Massively Parallel Computation of Similarity Matrices from Piecewise Constant Invariants
Björn H. Wehlin
TL;DR
The paper addresses scalable computation of similarity and inner-product matrices for large collections of piecewise constant functions (PCFs) using rectangle iteration to avoid fixed grids and enable linear-time, allocation-free calculations. By formalizing PCFs with combinations, reductions, and functionals, it supports integrated combination matrices and PCF integrals to produce distance and Gram matrices, with time-dependent and weighted variants. Key contributions include a reduction-tree approach with memory-reuse via a reduction accumulator, a GPU-accelerated masspcf implementation, and multidimensional PCF array support, achieving practical scalability on multi-GPU hardware (e.g., 500k PCFs across 8 GPUs in about 423 seconds).
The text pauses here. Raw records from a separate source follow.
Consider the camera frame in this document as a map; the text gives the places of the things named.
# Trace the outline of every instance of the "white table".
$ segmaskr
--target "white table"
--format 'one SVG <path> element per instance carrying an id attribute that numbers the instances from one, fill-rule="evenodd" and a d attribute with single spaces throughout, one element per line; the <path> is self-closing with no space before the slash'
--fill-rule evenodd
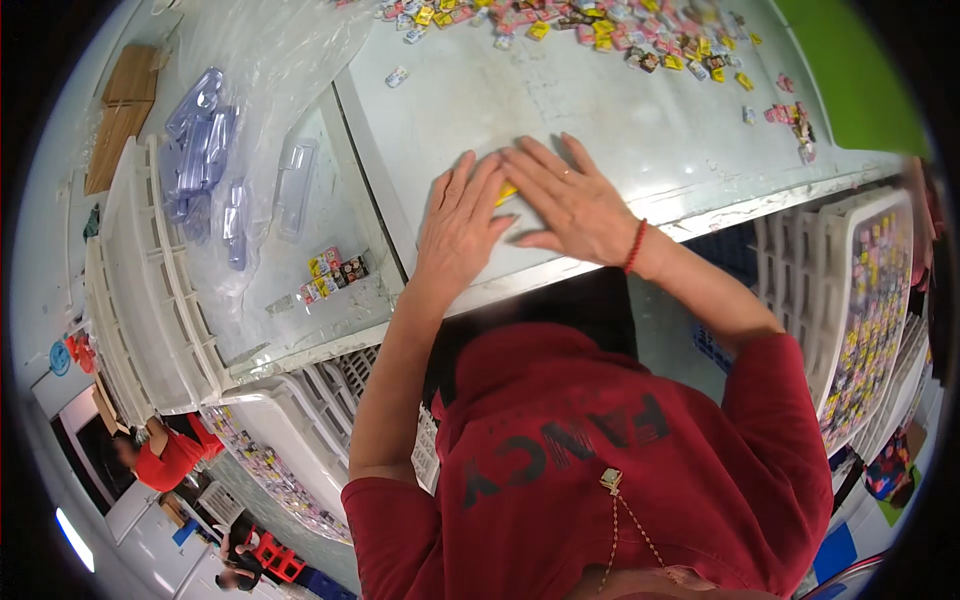
<path id="1" fill-rule="evenodd" d="M 412 274 L 416 241 L 432 180 L 467 149 L 482 156 L 528 133 L 547 142 L 560 132 L 583 141 L 637 215 L 684 240 L 818 198 L 900 169 L 896 156 L 837 148 L 796 44 L 772 5 L 731 0 L 759 46 L 735 53 L 756 89 L 697 81 L 687 70 L 648 74 L 623 53 L 581 46 L 573 31 L 553 29 L 541 42 L 518 29 L 509 51 L 493 48 L 492 24 L 439 30 L 415 45 L 394 23 L 376 23 L 366 44 L 334 81 L 348 127 L 403 269 Z M 398 65 L 400 87 L 384 84 Z M 776 87 L 780 72 L 795 93 Z M 762 112 L 803 101 L 817 134 L 817 158 L 802 165 L 789 127 Z M 757 116 L 742 122 L 744 105 Z M 498 213 L 520 219 L 513 233 L 541 227 L 521 199 Z M 540 250 L 498 245 L 490 265 L 450 314 L 502 300 L 595 268 Z"/>

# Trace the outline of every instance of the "hand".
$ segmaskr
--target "hand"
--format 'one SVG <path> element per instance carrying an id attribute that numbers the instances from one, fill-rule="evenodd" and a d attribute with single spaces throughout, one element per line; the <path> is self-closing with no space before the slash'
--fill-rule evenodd
<path id="1" fill-rule="evenodd" d="M 504 181 L 500 156 L 487 156 L 468 177 L 475 160 L 473 151 L 466 152 L 453 171 L 434 182 L 420 233 L 417 269 L 407 286 L 424 292 L 422 296 L 443 311 L 480 275 L 493 244 L 514 221 L 513 217 L 493 218 Z"/>
<path id="2" fill-rule="evenodd" d="M 572 135 L 563 134 L 577 169 L 547 150 L 528 135 L 520 148 L 504 148 L 503 172 L 528 203 L 550 227 L 520 238 L 522 248 L 544 248 L 605 266 L 623 267 L 634 246 L 640 221 L 593 164 L 593 160 Z M 648 227 L 635 270 L 652 278 L 659 270 L 660 241 L 656 228 Z"/>

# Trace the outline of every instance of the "pendant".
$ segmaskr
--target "pendant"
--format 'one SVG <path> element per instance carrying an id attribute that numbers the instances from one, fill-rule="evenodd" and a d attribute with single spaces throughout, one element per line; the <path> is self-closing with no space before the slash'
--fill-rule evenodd
<path id="1" fill-rule="evenodd" d="M 600 477 L 600 485 L 610 490 L 610 495 L 618 495 L 620 490 L 617 489 L 617 486 L 620 485 L 621 479 L 623 479 L 622 472 L 615 468 L 607 468 L 603 472 L 603 476 Z"/>

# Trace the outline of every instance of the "red shirt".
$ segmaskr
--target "red shirt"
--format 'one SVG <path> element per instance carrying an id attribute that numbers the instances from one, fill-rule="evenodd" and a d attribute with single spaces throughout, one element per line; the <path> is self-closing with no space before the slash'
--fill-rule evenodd
<path id="1" fill-rule="evenodd" d="M 206 431 L 196 415 L 187 415 L 187 418 L 203 445 L 164 427 L 167 430 L 167 445 L 160 456 L 156 456 L 148 444 L 140 448 L 134 467 L 136 477 L 158 492 L 169 492 L 175 488 L 200 459 L 209 460 L 224 447 L 215 435 Z"/>
<path id="2" fill-rule="evenodd" d="M 833 494 L 793 338 L 744 348 L 722 409 L 555 324 L 474 340 L 456 376 L 436 497 L 376 477 L 343 490 L 368 600 L 562 597 L 610 558 L 607 467 L 667 565 L 784 597 L 810 567 Z M 658 567 L 620 515 L 613 568 Z"/>

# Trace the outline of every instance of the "necklace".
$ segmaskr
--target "necklace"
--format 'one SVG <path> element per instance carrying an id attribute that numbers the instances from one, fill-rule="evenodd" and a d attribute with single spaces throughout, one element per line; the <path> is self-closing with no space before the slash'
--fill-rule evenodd
<path id="1" fill-rule="evenodd" d="M 603 586 L 607 583 L 607 576 L 610 575 L 610 569 L 613 568 L 613 557 L 616 556 L 616 542 L 617 534 L 619 532 L 618 522 L 617 522 L 617 502 L 623 505 L 623 508 L 627 509 L 627 512 L 630 513 L 630 517 L 634 520 L 634 525 L 640 530 L 640 534 L 647 541 L 647 545 L 650 546 L 650 549 L 653 551 L 654 556 L 657 557 L 657 561 L 660 563 L 660 568 L 663 569 L 663 572 L 666 573 L 666 576 L 670 578 L 677 586 L 680 582 L 677 581 L 676 575 L 671 573 L 666 569 L 666 564 L 663 563 L 663 559 L 660 557 L 660 552 L 657 551 L 657 548 L 650 541 L 650 536 L 647 535 L 647 532 L 644 531 L 643 526 L 640 525 L 640 522 L 636 520 L 636 515 L 630 510 L 630 506 L 627 505 L 627 501 L 623 499 L 623 496 L 620 495 L 619 485 L 620 481 L 623 479 L 623 473 L 615 468 L 607 468 L 603 472 L 603 476 L 600 477 L 600 485 L 610 490 L 610 495 L 613 496 L 613 548 L 610 551 L 610 560 L 607 562 L 607 570 L 604 571 L 603 579 L 600 580 L 600 587 L 597 589 L 597 593 L 603 591 Z"/>

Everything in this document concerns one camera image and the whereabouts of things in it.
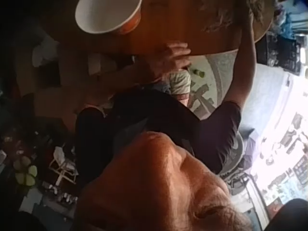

These advances enable large-scale PCF-based analyses in fields like TDA and computational statistics, providing a robust, high-performance toolkit for pairwise similarity computations at machine precision.
Abstract
We present a computational framework for piecewise constant functions (PCFs) and use this for several types of computations that are useful in statistics, e.g., averages, similarity matrices, and so on. We give a linear-time, allocation-free algorithm for working with pairs of PCFs at machine precision. From this, we derive algorithms for computing reductions of several PCFs. The algorithms have been implemented in a highly scalable fashion for parallel execution on CPU and, in some cases, (multi-)GPU, and are provided in a \proglang{Python} package. In addition, we provide support for multidimensional arrays of PCFs and vectorized operations on these. As a stress test, we have computed a distance matrix from 500,000 PCFs using 8 GPUs.